I’m not sure this next one is strictly an Advent carol (I’ve been saying that a lot, I know); it usually gets sung as a Christmas carol, though it shares the advent tendency to focus on aspects of theology or Christ’s life other than his birth.

I first heard this carol when I was six years old and living in York. It brings back to me my first experience of conkers, that gorgeous walk home from school through late-autumn woods (that smell and look completely different to the Australian kind), complete with red squirrels and actual robin red-breasts (just as exotic to me as koalas are to our overseas visitors), and then across the stepping stones of the lake at York University. It reminds me of the fascination of cobbled streets and Roman walls and going to bookshops up long flights of stairs in The Shambles when it was already dark outside. It reminds me of ice on car windows, of colouring in stained-glass snowflakes (which was as close as I got to real snow that year), of eating blackberry jam and collecting gollywog stickers while watching Jackanory, and of being Clara in the school production of the Nutcracker – because, as the school closest to the University, lots of academics and graduate students from overseas sent their children there, so the teacher thought it would be a good way to showcase national dances and costumes. (Presumably, Australia was not cultured enough to have a costume or a dance, and that’s why I got Clara. Or perhaps it was evident even at that stage of my development that my talents lay in memorising lines, not in dancing.)

And it reminds me, of course, of holly, which is so beautiful and shiny and green – and such a good green! – with those wonderful rich red berries that seem so much brighter in the grey of a Yorkshire winter than they ever could in the gold and blue of an Australian summer (it’s true that we have redcurrants, which are almost Christmas decorations in their own right, but we don’t have the darkness for them to shine in). Also, it’s prickly, which was generally the part I encountered. But that didn’t prevent me from adoring the colour and the name of it – holly is such a lovely, sparkly green word that sounds just like what it is. At least to me.

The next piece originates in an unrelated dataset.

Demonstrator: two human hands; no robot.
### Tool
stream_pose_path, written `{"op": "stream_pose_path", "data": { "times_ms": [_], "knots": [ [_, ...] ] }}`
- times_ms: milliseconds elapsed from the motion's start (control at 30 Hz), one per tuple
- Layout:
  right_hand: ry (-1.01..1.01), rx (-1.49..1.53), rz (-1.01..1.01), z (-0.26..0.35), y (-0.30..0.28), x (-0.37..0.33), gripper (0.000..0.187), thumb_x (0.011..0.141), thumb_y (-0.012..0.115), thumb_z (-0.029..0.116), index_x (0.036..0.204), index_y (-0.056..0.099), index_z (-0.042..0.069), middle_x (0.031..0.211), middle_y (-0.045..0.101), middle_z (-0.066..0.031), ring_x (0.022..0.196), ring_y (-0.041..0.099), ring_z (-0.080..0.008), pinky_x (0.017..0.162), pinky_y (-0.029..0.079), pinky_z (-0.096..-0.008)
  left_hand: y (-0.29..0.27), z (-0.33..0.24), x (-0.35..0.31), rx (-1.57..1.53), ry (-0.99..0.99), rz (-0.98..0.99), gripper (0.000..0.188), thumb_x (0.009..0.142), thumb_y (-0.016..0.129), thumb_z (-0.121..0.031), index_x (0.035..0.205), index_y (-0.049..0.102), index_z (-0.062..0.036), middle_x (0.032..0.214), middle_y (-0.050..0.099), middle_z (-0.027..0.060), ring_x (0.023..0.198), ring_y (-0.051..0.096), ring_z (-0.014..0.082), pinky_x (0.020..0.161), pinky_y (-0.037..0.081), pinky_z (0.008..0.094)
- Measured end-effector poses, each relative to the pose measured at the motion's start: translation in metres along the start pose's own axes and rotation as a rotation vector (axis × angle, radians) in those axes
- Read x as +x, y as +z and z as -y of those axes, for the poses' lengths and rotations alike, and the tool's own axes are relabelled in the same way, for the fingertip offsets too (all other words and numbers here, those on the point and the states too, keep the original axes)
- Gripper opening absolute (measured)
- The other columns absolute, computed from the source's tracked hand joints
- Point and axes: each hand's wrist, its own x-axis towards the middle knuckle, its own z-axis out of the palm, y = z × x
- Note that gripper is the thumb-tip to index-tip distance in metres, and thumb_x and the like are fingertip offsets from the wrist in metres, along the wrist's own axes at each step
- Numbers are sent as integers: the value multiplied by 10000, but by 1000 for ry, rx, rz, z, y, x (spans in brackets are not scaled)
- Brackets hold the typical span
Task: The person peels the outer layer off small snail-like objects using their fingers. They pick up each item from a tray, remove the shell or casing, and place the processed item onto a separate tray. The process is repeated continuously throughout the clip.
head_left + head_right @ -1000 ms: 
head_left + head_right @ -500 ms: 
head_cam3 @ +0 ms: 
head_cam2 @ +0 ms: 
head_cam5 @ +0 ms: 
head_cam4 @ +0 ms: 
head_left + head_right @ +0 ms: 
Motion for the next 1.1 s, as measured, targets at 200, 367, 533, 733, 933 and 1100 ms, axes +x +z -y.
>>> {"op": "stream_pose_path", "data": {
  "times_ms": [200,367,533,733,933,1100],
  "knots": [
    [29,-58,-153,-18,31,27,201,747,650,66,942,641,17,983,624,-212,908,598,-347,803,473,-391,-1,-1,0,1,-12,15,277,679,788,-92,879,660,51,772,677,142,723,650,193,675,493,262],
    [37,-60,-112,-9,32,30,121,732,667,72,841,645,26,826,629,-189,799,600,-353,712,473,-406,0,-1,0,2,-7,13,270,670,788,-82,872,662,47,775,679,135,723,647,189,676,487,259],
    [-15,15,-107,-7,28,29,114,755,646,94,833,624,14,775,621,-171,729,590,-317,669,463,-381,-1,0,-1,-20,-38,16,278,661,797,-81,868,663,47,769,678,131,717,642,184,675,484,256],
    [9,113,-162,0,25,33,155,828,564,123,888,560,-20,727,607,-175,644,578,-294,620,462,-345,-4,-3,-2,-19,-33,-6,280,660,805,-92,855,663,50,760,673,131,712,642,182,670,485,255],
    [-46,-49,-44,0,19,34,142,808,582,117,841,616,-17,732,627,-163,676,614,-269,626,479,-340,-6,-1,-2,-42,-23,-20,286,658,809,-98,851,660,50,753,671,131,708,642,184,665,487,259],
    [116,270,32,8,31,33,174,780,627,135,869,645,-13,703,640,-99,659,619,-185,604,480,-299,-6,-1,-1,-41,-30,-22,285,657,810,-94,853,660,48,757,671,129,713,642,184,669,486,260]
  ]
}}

I love this carol, too, because of all the colours in it – the red of the berries, the white of the blossoms. The green isn’t mentioned, but it’s implied, at least to me. I didn’t even notice all the religious content until years later. And the melody is beautiful, and the version we do in choir has these perfect harmonies in the verses that make me happy.

Mostly, though, I love this carol because it reminds me of York.

This is another Mediaeval Baebes recording. Why should King’s College Choir get everything their way? I don’t trust them not to sing it as though it was rocket-fuelled…

[youtube https://www.youtube.com/watch?v=57l6dSbVppM&w=560&h=315]

One thought on “Advent Calendar Day 14 – The Holly and the Ivy (Mediaeval Baebes)

  1. […] Mass ones last year, and it seems like cheating to repeat them. And then, I haven’t done The Holly And The Ivy this year, which is really a favourite of mine, but doesn’t seem to have the joyfulness […]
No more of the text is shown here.